Зубкову, похоже, ничем не смутить.
– Этот урод превысил полномочия, – заявляет Милена, почесывая икру левой ноги пальцем правой. – Он вошел, увидел флэшку – и полез за оружием. Я с Карлом давно работаю: мужик полвека сидит на «сербе». Зрачки расширены, полный не-адекват. Если бы Карл начал палить, я бы тоже погибла. А мне моя смертушка дорога. Пришлось применить самооборону.
Нукекуби кивает. Видно, что Карла ему не жаль, а его судьбой он интересуется исключительно из формализма. Азиаты вообще европейцев за вампиров не считают. Уверены, что сами они древнее, мудрее и красивее.
– Тогда убей его, – зевает он. – И пойдем… Носферату ждет. С флэшкой все выяснилось, парень нам больше не нужен. Наконец-то привезли корову, а то я желудок уже испортил порошковой кровью. Хочу как следует насосаться.

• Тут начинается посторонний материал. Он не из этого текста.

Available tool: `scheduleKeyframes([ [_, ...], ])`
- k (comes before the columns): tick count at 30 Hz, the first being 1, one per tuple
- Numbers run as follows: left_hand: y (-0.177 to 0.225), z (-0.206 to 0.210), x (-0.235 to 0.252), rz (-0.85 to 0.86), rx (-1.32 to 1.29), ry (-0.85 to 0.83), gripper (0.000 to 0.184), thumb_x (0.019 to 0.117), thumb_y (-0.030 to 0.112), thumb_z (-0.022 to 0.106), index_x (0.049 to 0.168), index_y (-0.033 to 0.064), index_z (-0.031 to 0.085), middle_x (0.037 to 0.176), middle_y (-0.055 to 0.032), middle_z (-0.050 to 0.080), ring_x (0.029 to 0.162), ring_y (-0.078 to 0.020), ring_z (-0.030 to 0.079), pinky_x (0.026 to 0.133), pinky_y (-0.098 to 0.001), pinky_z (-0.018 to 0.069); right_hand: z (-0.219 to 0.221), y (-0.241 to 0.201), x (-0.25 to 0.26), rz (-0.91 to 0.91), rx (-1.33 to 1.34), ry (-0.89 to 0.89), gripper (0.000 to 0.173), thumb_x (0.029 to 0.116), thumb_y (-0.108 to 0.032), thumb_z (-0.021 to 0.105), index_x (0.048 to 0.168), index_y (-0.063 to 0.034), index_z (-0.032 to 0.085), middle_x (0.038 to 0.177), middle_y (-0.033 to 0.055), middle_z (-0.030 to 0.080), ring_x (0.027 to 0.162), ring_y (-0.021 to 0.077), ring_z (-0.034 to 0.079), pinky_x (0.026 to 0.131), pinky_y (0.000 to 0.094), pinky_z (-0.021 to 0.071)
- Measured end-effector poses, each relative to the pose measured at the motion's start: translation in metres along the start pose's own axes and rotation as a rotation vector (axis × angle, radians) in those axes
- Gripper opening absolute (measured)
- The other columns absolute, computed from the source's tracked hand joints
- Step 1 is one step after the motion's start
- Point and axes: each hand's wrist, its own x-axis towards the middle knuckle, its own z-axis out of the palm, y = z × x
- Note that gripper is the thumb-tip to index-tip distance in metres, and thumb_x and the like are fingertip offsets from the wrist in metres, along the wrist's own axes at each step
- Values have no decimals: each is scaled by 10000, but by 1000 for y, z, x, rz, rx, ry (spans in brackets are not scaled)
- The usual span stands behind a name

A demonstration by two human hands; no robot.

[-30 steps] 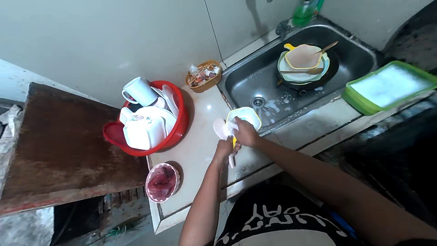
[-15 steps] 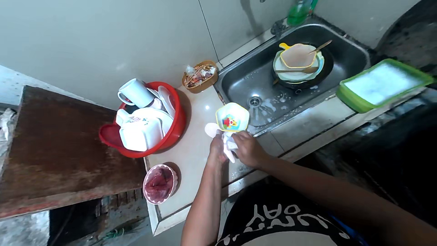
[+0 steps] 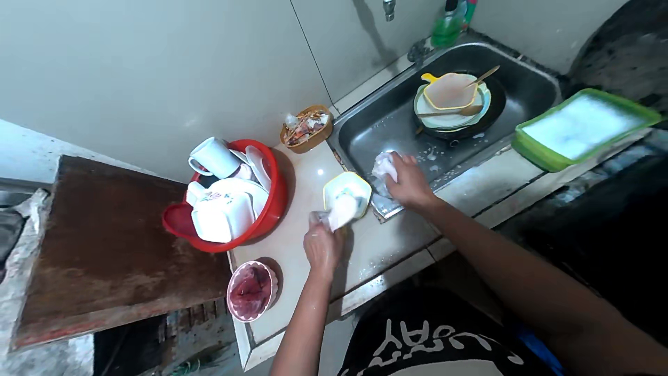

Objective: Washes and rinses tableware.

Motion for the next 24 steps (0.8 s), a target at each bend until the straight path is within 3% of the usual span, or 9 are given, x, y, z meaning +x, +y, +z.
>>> scheduleKeyframes([
  [3, 15, 21, 10, 165, 206, -155, 344, 914, 283, 749, 1177, 61, 744, 1265, -174, 672, 904, -362, 725, 767, -563, 597, 8, 13, 1, 180, 333, 52, 421, 1014, -165, 597, 1400, -4, 555, 1349, 239, 605, 1278, 364, 576, 1074, 564, 458],
  [6, 22, 34, 27, 252, 310, -186, 246, 947, 209, 685, 1061, -1, 740, 1092, -201, 714, 1019, -393, 698, 815, -562, 574, 11, 24, -2, 328, 645, 123, 441, 1049, -191, 563, 1449, -20, 491, 1296, 224, 633, 1154, 294, 647, 1001, 501, 517],
  [8, 19, 25, 40, 301, 154, -114, 236, 883, 168, 728, 1045, -3, 750, 1084, -209, 710, 1060, -403, 677, 847, -571, 569, 4, 30, -4, 360, 730, 186, 450, 1068, -210, 522, 1462, -1, 466, 1348, 222, 603, 1211, 269, 614, 1041, 462, 494],
  [10, 17, 11, 50, 206, -245, -154, 258, 928, 81, 670, 1139, -62, 706, 1176, -239, 674, 1150, -380, 633, 992, -570, 507, 0, 32, -6, 343, 766, 242, 454, 1096, -199, 446, 1485, 34, 436, 1440, 247, 541, 1316, 277, 547, 1113, 447, 432],
  [11, 15, 9, 55, 109, -460, -185, 274, 990, 100, 615, 1209, -55, 671, 1183, -207, 683, 1128, -307, 653, 1004, -514, 520, 1, 29, -8, 303, 748, 252, 456, 1096, -181, 423, 1490, 49, 426, 1464, 261, 518, 1348, 286, 524, 1136, 441, 414],
  [15, 38, 11, 63, -109, -769, -200, 298, 1087, 250, 518, 1260, 20, 594, 979, -114, 641, 744, -143, 599, 650, -339, 532, 4, -8, -21, -76, 253, 168, 431, 997, -183, 631, 1350, 62, 609, 1370, 281, 591, 1345, 430, 502, 1138, 561, 402],
  [18, 53, 19, 52, -8, -718, -91, 296, 1039, 74, 529, 1305, -41, 593, 1140, -190, 683, 1043, -229, 665, 953, -447, 537, 12, -22, -19, -414, 4, 201, 306, 882, -126, 734, 1170, -24, 748, 1279, 218, 669, 1300, 444, 548, 1041, 607, 467],
  [22, 63, 23, 31, 50, -796, 69, 278, 1047, 156, 561, 1248, -23, 635, 1109, -119, 700, 1022, -129, 668, 961, -355, 543, -14, -11, 24, -199, 93, 201, 281, 942, -61, 655, 1202, 24, 720, 1254, 250, 663, 1258, 443, 562, 1071, 570, 453],
  [24, 60, 24, 44, -35, -840, 57, 301, 1056, 196, 565, 1268, -9, 623, 1070, -122, 691, 926, -143, 657, 865, -367, 557, -12, -20, 18, -274, 104, 192, 273, 911, -49, 687, 1170, 20, 734, 1258, 251, 660, 1261, 438, 562, 1067, 567, 464],
])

Милена достает револьвер. Надеюсь, я успею плюнуть ей в лицо: видал такое в кино, в сценах убийств беззащитных упырей охотниками за вампирами. И сказать что-нибудь эдакое гордое, в стиле: «На всех у вас крестов не хватит».
Зубкова проверяет барабан. Ее пальцы дрожат. Она опускает оружие.
– Зачем? – Ее голос звучит непонятно для меня – глухо и даже умоляюще. – Он же все равно ничего не знает, а операцию, так или иначе, не остановить. Подержим чувака чуток в подвале. Потом пусть идет на все четыре стороны.
Я теряю дар речи. С нукекуби происходит то же самое.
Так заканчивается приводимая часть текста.